Newswise — Toronto, Canada – Black Americans 65 years and older have much better hearing than their White counterparts, according to a recent study published in the Journal of Speech, Language, and Hearing Research.
In 2016 and 2017, 15.4% of Non-Hispanic White older adults in the US reported serious hearing loss. In contrast, the prevalence of this self-reported condition among Non-Hispanic Black respondents was almost half that amount: 9.4% and 9.0% in 2016 and 2017 respectively.
The odds of hearing loss are 91% higher in Non-Hispanic White participants compared to Non-Hispanic Black participants when adjustments were made for age, sex, household income, and educational levels. In other words, there is almost double the likelihood of hearing loss in the Non-Hispanic White population.
“The racial/ethnic difference in hearing problems is intriguing,” says corresponding author, Dr. Esme Fuller-Thomson, director of University of Toronto’s Institute of Life Course and Aging and professor at the Factor-Inwentash Faculty of Social Work.
“Hearing loss is one of the most common chronic problems affecting older adults. Those with hearing loss tend to have lower quality of life and a higher prevalence of depression and hospitalization. Understanding the causes and drivers behind the racial/ethnic differences in hearing loss can help us design better preventative strategies as the Baby Boom cohort ages.”
Previous studies investigating the link between race/ethnicity and hearing focused on community-dwelling older Americans. However, less attention has been directed to institutionalized, and potentially frailer, Americans, which would generate a more holistic understanding of hearing loss among the older adult population.
The gold standard for research is that results from one sample are replicable in a different, independent sample. This study was first conducted in the 2017 wave of the American Community Survey and was then repeated with data from the 2016 American Community Survey. Results from both studies were very similar, providing greater support for the findings.

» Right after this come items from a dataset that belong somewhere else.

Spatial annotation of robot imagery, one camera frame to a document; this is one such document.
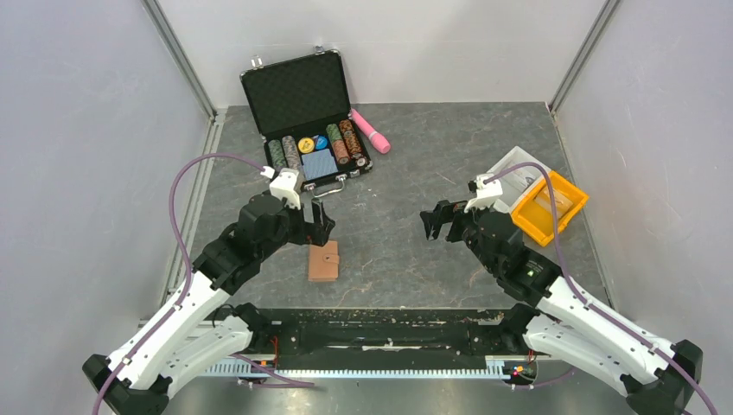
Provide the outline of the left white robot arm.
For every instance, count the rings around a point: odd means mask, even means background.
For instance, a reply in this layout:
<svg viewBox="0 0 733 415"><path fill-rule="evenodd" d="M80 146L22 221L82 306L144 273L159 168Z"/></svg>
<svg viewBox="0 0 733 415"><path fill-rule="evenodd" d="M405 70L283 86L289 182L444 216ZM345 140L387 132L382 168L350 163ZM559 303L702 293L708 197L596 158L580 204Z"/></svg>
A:
<svg viewBox="0 0 733 415"><path fill-rule="evenodd" d="M92 413L108 405L116 414L160 414L189 381L225 357L261 352L271 343L268 321L251 304L238 306L218 326L189 342L205 317L223 306L261 265L287 245L325 246L335 227L319 199L313 220L302 206L265 191L239 211L237 221L187 260L186 277L169 300L121 347L93 354L82 370L97 396Z"/></svg>

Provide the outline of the brown leather card holder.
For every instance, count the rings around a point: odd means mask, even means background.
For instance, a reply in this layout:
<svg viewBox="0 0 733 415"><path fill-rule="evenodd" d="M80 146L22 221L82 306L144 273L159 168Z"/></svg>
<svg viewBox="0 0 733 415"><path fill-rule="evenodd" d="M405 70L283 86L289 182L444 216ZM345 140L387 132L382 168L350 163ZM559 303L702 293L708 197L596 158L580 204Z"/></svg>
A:
<svg viewBox="0 0 733 415"><path fill-rule="evenodd" d="M338 243L335 240L328 241L324 246L309 247L310 282L335 282L339 277L339 265Z"/></svg>

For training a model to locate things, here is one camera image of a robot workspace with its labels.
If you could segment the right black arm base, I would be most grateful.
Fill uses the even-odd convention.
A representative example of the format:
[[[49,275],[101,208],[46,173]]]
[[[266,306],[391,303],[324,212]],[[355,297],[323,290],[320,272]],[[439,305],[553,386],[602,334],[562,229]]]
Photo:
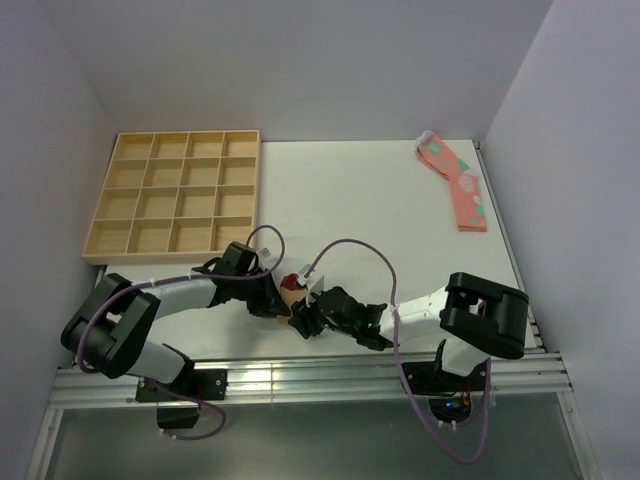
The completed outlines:
[[[427,400],[435,422],[459,425],[479,412],[472,395],[486,386],[487,362],[477,365],[468,376],[458,376],[436,368],[436,362],[404,362],[403,372],[411,392]]]

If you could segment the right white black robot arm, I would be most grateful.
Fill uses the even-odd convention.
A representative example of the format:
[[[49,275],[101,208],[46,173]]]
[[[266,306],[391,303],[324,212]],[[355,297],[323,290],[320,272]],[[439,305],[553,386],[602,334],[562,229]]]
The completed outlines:
[[[457,272],[442,288],[396,306],[364,304],[339,286],[314,285],[292,303],[287,323],[306,340],[328,330],[373,351],[446,333],[432,370],[435,383],[452,390],[490,357],[524,356],[528,309],[524,292]]]

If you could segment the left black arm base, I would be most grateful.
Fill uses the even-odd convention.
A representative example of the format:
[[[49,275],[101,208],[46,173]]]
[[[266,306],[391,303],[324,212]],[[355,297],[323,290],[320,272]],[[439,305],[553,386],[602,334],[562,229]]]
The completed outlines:
[[[225,399],[227,380],[228,371],[217,368],[195,369],[170,384],[142,378],[136,388],[135,401],[154,403],[157,426],[164,434],[175,434],[178,438],[190,438],[181,431],[193,429],[205,413],[214,412],[220,422],[208,433],[213,436],[226,426],[226,413],[213,401]]]

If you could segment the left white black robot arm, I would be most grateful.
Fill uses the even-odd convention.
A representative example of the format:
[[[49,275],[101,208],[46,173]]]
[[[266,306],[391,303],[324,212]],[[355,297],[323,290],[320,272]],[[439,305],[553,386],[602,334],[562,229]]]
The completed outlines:
[[[124,375],[158,382],[172,399],[195,386],[194,362],[182,352],[148,337],[154,322],[183,311],[241,301],[254,317],[290,313],[271,272],[259,255],[239,242],[184,276],[134,283],[106,275],[91,291],[61,334],[76,364],[110,379]]]

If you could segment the beige red purple striped sock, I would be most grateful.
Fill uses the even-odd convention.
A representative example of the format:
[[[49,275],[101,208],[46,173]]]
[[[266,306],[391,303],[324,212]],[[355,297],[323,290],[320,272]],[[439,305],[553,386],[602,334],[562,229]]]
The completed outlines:
[[[292,312],[294,303],[305,301],[308,296],[308,287],[301,286],[298,283],[298,275],[296,273],[290,273],[284,276],[281,280],[279,294],[289,310]],[[289,321],[292,319],[291,312],[287,315],[278,316],[277,321],[282,325],[290,327]]]

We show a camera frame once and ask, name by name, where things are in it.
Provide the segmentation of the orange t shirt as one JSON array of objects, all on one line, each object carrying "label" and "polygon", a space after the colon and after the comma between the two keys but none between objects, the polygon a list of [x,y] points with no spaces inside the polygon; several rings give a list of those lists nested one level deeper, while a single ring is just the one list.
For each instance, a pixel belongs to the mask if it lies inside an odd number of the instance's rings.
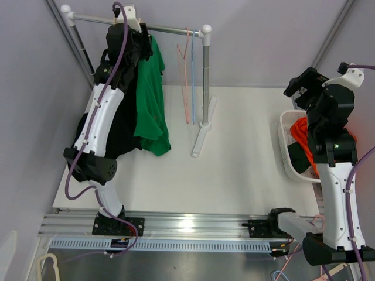
[{"label": "orange t shirt", "polygon": [[310,151],[308,146],[308,119],[307,117],[299,118],[291,127],[290,127],[291,136],[298,142],[303,150],[305,151],[308,160],[311,163],[311,167],[314,172],[318,175],[318,170],[316,168],[316,163],[313,160],[313,154]]}]

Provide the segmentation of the pink wire hanger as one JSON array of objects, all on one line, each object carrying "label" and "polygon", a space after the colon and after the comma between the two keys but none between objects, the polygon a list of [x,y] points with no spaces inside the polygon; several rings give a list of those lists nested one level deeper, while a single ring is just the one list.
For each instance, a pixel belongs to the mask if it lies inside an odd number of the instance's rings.
[{"label": "pink wire hanger", "polygon": [[185,28],[187,39],[185,48],[182,49],[180,44],[176,45],[177,57],[178,57],[178,69],[179,69],[179,77],[180,77],[180,84],[182,90],[182,98],[183,98],[183,106],[185,112],[185,120],[186,123],[189,125],[190,123],[190,115],[189,115],[189,104],[188,104],[188,76],[187,76],[187,67],[186,67],[186,55],[189,45],[189,29]]}]

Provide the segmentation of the blue wire hanger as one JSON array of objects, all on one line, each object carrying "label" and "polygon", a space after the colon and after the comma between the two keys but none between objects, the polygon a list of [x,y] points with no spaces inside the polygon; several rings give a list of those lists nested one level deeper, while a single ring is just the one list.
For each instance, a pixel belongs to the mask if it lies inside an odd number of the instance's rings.
[{"label": "blue wire hanger", "polygon": [[192,35],[192,43],[191,43],[191,50],[190,50],[190,58],[191,58],[191,79],[192,79],[192,124],[195,125],[196,123],[196,113],[195,113],[195,33],[197,29],[193,30]]}]

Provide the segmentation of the white and dark green shirt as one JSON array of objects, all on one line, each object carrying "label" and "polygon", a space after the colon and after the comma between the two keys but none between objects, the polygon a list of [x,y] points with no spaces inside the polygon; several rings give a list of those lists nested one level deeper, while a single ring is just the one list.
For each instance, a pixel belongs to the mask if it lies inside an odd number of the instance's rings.
[{"label": "white and dark green shirt", "polygon": [[297,173],[302,174],[311,166],[305,151],[298,142],[288,145],[288,153],[292,167]]}]

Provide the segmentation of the bright green t shirt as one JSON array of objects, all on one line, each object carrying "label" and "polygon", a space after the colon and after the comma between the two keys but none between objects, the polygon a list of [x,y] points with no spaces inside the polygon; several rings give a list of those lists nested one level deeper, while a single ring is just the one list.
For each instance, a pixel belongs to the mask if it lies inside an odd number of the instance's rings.
[{"label": "bright green t shirt", "polygon": [[136,87],[137,123],[134,136],[140,138],[141,148],[162,156],[171,150],[165,120],[162,74],[163,58],[156,39],[151,36],[153,55],[138,62]]}]

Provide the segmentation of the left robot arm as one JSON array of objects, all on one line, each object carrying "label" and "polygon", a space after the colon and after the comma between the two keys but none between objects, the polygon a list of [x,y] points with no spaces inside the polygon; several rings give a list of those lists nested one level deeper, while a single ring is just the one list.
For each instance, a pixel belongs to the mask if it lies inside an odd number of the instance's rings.
[{"label": "left robot arm", "polygon": [[94,73],[93,99],[85,113],[75,143],[65,148],[68,174],[64,192],[68,200],[77,200],[92,190],[100,209],[98,221],[114,235],[125,231],[124,206],[118,198],[113,178],[117,157],[126,148],[137,148],[132,135],[137,120],[135,79],[138,63],[153,56],[147,25],[139,29],[126,23],[108,28],[107,48]]}]

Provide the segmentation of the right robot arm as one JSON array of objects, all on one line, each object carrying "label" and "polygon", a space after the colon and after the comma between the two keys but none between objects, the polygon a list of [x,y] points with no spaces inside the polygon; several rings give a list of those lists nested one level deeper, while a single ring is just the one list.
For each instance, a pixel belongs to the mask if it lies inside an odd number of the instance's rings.
[{"label": "right robot arm", "polygon": [[366,245],[357,212],[354,176],[362,161],[345,127],[366,68],[341,63],[340,76],[329,79],[309,67],[284,90],[287,97],[300,93],[295,102],[307,115],[308,148],[321,181],[325,228],[315,227],[293,209],[276,208],[268,215],[267,231],[274,237],[287,233],[300,242],[312,266],[374,260],[374,249]]}]

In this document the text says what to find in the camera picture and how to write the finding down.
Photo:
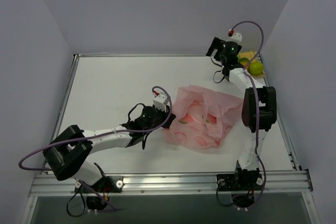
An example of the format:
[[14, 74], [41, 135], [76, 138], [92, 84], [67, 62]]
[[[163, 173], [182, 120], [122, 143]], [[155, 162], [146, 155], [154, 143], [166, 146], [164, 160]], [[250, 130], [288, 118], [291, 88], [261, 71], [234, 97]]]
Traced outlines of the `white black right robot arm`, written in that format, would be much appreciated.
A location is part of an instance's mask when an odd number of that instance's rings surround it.
[[206, 55], [214, 56], [222, 68], [223, 78], [244, 92], [241, 120], [250, 130], [251, 139], [246, 142], [233, 175], [235, 186], [244, 189], [251, 184], [252, 176], [259, 176], [264, 140], [277, 121], [277, 100], [275, 88], [257, 81], [239, 62], [240, 42], [241, 35], [228, 40], [214, 37]]

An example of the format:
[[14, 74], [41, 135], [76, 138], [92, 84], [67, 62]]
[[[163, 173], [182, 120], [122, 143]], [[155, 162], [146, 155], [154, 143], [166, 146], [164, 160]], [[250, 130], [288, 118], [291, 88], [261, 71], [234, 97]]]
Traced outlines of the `pink plastic bag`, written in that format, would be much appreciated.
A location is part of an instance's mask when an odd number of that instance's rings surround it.
[[180, 87], [172, 107], [176, 116], [164, 140], [190, 150], [218, 148], [241, 119], [243, 100], [200, 86]]

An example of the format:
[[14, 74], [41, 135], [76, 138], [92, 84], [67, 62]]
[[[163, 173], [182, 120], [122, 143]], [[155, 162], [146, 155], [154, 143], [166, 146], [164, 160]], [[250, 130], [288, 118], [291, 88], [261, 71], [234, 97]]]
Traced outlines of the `green fake pear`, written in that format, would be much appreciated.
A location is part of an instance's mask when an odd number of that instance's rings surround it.
[[264, 72], [264, 65], [259, 61], [252, 62], [249, 65], [248, 71], [253, 76], [261, 75]]

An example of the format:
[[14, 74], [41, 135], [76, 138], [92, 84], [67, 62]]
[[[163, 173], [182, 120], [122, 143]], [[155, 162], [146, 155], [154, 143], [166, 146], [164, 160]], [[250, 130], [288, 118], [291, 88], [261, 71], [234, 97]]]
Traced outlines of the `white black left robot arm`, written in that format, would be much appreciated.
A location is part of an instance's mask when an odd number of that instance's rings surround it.
[[168, 105], [165, 111], [144, 106], [138, 118], [113, 129], [87, 131], [71, 125], [51, 142], [52, 147], [44, 150], [43, 155], [58, 181], [73, 178], [100, 192], [107, 177], [99, 165], [86, 161], [90, 154], [139, 143], [145, 148], [148, 135], [161, 127], [169, 129], [175, 118]]

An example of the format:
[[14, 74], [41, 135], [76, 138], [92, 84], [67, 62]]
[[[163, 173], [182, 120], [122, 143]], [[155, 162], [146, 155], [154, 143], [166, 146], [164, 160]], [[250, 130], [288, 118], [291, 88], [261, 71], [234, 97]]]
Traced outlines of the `orange green fake mango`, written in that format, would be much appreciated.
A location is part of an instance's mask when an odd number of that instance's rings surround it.
[[243, 67], [246, 67], [249, 63], [249, 59], [246, 58], [246, 57], [242, 57], [239, 59], [239, 63], [243, 66]]

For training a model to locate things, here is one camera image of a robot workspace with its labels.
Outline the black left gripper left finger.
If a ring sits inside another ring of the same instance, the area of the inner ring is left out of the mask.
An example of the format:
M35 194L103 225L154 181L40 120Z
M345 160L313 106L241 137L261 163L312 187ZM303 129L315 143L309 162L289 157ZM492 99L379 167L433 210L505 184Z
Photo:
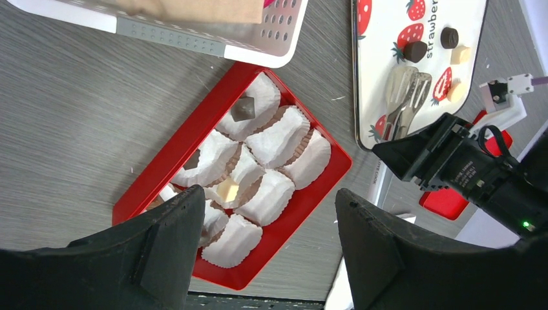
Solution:
M182 309L204 220L194 185L63 248L1 250L2 309Z

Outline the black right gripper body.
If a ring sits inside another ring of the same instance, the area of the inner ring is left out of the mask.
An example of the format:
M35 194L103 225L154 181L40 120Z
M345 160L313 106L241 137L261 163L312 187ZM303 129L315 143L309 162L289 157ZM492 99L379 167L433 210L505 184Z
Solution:
M469 137L472 124L449 113L422 131L373 147L401 181L417 180L422 191L453 188L464 193L484 175L484 153Z

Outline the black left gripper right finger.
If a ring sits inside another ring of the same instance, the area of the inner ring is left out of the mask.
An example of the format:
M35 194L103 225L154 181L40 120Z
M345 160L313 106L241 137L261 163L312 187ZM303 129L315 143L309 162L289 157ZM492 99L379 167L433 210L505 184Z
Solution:
M355 309L546 309L547 236L491 249L390 214L348 189L335 197Z

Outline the red box lid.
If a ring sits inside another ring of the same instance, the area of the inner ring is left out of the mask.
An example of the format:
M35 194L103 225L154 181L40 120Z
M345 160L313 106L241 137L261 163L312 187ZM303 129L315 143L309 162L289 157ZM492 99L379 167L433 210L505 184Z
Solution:
M486 114L487 112L485 110L480 111L472 123L476 124ZM506 130L503 130L501 135L505 146L507 149L510 149L513 143L513 138ZM488 139L485 145L491 154L497 157L502 155L502 151L498 147L495 138ZM441 189L440 191L435 192L425 192L419 200L420 206L448 220L456 220L468 204L469 202L454 189Z

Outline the metal tongs with grey handle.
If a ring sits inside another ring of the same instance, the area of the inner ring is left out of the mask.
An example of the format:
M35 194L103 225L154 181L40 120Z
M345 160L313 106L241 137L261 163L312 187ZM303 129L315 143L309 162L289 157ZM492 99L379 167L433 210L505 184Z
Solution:
M413 119L427 99L431 84L432 76L416 67L392 69L385 87L387 111L382 142L399 140L408 135ZM385 202L392 176L386 164L378 160L367 194L368 200L377 207L381 208Z

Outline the white square chocolate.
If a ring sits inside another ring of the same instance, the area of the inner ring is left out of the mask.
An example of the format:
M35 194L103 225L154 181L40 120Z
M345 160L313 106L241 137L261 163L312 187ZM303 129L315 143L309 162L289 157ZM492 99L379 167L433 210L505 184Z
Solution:
M218 184L216 193L223 203L229 203L236 199L239 190L239 184L232 178L226 178Z

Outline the dark chocolate piece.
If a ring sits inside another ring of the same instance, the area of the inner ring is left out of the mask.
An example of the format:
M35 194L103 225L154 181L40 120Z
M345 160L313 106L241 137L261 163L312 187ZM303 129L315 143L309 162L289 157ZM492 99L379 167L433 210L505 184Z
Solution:
M249 96L238 98L231 107L230 114L234 122L255 118L255 98Z

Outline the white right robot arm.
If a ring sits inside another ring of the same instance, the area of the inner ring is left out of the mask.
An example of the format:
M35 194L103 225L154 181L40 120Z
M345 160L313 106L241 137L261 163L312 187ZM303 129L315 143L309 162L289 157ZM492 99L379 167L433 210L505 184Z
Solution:
M449 113L417 134L372 149L401 181L422 191L452 189L522 238L547 232L547 136L522 160L514 158L501 130Z

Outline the red chocolate box tray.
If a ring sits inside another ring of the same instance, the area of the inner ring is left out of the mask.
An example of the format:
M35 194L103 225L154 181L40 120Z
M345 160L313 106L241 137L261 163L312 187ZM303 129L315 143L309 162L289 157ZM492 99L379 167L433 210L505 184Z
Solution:
M255 118L230 110L255 98ZM184 170L200 149L198 167ZM175 189L205 192L203 238L193 275L245 288L350 170L351 158L268 68L236 62L115 204L113 224L143 213ZM223 203L218 184L239 184Z

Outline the white folded cloth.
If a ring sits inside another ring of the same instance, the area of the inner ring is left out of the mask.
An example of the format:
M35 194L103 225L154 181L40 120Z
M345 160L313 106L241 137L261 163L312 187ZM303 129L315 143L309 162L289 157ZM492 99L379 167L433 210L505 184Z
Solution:
M325 310L350 310L354 309L352 292L348 280L345 259L342 256L337 274L332 283L332 288L324 305Z

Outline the strawberry print tray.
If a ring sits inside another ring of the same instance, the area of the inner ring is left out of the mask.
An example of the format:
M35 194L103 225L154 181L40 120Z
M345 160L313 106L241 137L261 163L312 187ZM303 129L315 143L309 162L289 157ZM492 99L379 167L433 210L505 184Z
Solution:
M394 68L432 76L410 130L459 111L470 92L486 1L352 1L355 139L363 150L381 140L385 88Z

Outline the white plastic basket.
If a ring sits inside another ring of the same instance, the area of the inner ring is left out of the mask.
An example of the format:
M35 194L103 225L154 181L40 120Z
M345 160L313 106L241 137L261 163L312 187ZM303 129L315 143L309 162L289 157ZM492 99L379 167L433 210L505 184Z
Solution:
M37 16L268 68L292 59L307 4L274 1L263 10L261 23L241 24L168 23L129 16L107 1L11 1Z

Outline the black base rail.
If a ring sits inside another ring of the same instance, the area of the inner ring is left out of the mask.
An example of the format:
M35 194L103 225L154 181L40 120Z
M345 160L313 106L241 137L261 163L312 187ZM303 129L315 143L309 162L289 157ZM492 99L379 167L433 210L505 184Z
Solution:
M189 292L185 301L184 309L311 310L324 309L324 302L263 296L240 296L233 294Z

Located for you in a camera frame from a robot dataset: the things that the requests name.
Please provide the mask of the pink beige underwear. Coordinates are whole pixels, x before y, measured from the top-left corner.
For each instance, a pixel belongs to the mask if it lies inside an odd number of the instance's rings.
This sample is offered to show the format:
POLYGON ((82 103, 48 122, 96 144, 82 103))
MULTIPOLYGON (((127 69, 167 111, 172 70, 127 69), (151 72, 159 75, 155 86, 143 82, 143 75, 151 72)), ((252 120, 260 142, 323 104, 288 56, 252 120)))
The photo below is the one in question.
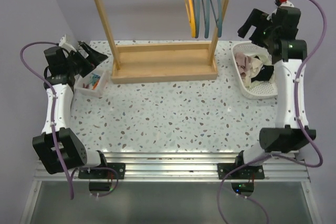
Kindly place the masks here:
POLYGON ((263 62, 255 57, 247 56, 241 52, 234 55, 240 76, 247 80, 256 77, 263 67, 263 62))

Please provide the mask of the yellow plastic hanger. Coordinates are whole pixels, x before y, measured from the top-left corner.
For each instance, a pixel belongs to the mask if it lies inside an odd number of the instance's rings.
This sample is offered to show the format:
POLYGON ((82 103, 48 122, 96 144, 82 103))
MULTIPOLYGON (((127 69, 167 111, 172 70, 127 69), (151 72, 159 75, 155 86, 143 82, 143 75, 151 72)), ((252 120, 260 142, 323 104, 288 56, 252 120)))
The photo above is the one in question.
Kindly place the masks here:
POLYGON ((195 21, 195 14, 194 14, 194 4, 193 0, 184 0, 186 13, 188 17, 188 23, 191 29, 191 37, 196 37, 196 21, 195 21))

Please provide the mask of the orange clothespin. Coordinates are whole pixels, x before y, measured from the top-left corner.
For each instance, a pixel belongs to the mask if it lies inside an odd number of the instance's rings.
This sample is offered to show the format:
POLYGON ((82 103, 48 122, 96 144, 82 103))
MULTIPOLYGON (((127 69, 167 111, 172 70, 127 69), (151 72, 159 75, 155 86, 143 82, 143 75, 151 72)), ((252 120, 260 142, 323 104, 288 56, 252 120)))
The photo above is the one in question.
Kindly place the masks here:
POLYGON ((99 84, 99 80, 93 85, 92 89, 94 90, 98 84, 99 84))

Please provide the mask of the black underwear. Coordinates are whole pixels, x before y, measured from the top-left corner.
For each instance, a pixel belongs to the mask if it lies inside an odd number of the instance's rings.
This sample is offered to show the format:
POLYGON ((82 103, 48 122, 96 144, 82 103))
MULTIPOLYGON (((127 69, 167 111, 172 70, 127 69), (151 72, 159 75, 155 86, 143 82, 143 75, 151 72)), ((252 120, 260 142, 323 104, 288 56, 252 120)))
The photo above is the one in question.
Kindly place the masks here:
POLYGON ((273 65, 263 65, 259 73, 251 78, 251 82, 255 81, 269 81, 274 74, 274 66, 273 65))

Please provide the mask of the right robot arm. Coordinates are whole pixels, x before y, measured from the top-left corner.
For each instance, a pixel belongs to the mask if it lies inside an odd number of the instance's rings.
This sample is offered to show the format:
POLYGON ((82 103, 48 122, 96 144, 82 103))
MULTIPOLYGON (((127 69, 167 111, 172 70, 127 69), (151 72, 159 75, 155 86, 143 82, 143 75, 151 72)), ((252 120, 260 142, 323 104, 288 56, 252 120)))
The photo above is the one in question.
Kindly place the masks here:
POLYGON ((259 144, 241 151, 235 158, 234 172, 240 178, 246 178, 253 166, 261 165, 273 155, 298 151, 316 138, 304 108, 303 63, 307 43, 296 38, 300 16, 300 9, 295 7, 278 7, 271 15, 253 9, 238 30, 239 37, 244 38, 251 27, 256 28, 249 39, 271 55, 278 92, 275 127, 262 128, 259 144))

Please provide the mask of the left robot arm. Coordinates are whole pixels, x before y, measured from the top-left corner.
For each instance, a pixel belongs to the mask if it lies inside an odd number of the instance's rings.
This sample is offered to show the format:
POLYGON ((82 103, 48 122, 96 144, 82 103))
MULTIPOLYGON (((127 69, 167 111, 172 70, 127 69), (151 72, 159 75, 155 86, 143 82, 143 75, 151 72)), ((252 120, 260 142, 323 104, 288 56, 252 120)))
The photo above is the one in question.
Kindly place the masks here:
POLYGON ((44 76, 48 97, 46 122, 41 135, 32 140, 33 148, 46 171, 61 173, 65 169, 90 168, 97 178, 104 178, 109 165, 101 151, 88 151, 70 128, 70 110, 74 94, 75 76, 86 77, 108 57, 85 42, 79 46, 87 53, 53 46, 44 50, 50 76, 44 76))

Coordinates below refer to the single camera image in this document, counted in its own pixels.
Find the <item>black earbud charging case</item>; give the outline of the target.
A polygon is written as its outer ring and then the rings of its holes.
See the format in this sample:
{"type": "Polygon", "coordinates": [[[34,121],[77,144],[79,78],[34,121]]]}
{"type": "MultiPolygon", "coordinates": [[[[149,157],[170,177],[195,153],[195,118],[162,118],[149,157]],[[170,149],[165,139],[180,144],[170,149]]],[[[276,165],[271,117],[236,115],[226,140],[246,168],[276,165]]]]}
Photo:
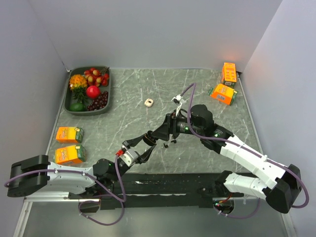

Each wave of the survey engaged a nationally representative sample of approximately half a million American respondents aged 65 and older, including both those who lived in institutions, such as long-term care homes, and those who were living in the community. While the study’s observed racial/ethnic difference in hearing loss among older adults is in keeping with previous studies that used smaller samples of community-dwelling adults, one surprising finding emerged.
“Interestingly, we found that among males, Non-Hispanic Black Americans have a prevalence of hearing loss that is similar to Non-Hispanic White Americans who are 10-years younger,” says the study’s first author, ZhiDi Deng, a pharmacy student at University of Toronto.
“To put this into perspective, Non-Hispanic Black Americans who are 75-84 years old had a hearing loss prevalence of roughly 14%. This is the same prevalence we saw in Non-Hispanic White Americans who are 65-74 years old,” says co-author, Senyo Agbeyaka, who is now a social worker at the University Health Network.
The authors proposed several potential explanations for the observed findings, including racial/ethnic differences in diet, smoking habits, noise exposures, bone density and cochlear melanin content. However, the dataset used by this study and earlier research does not allow exploration of the potential mechanisms causing the differences in hearing loss.
“More research is needed to understand the extraordinary differences in hearing, including the 10-year difference in hearing prevalence between Non-Hispanic Black and White males,” says Fuller-Thomson.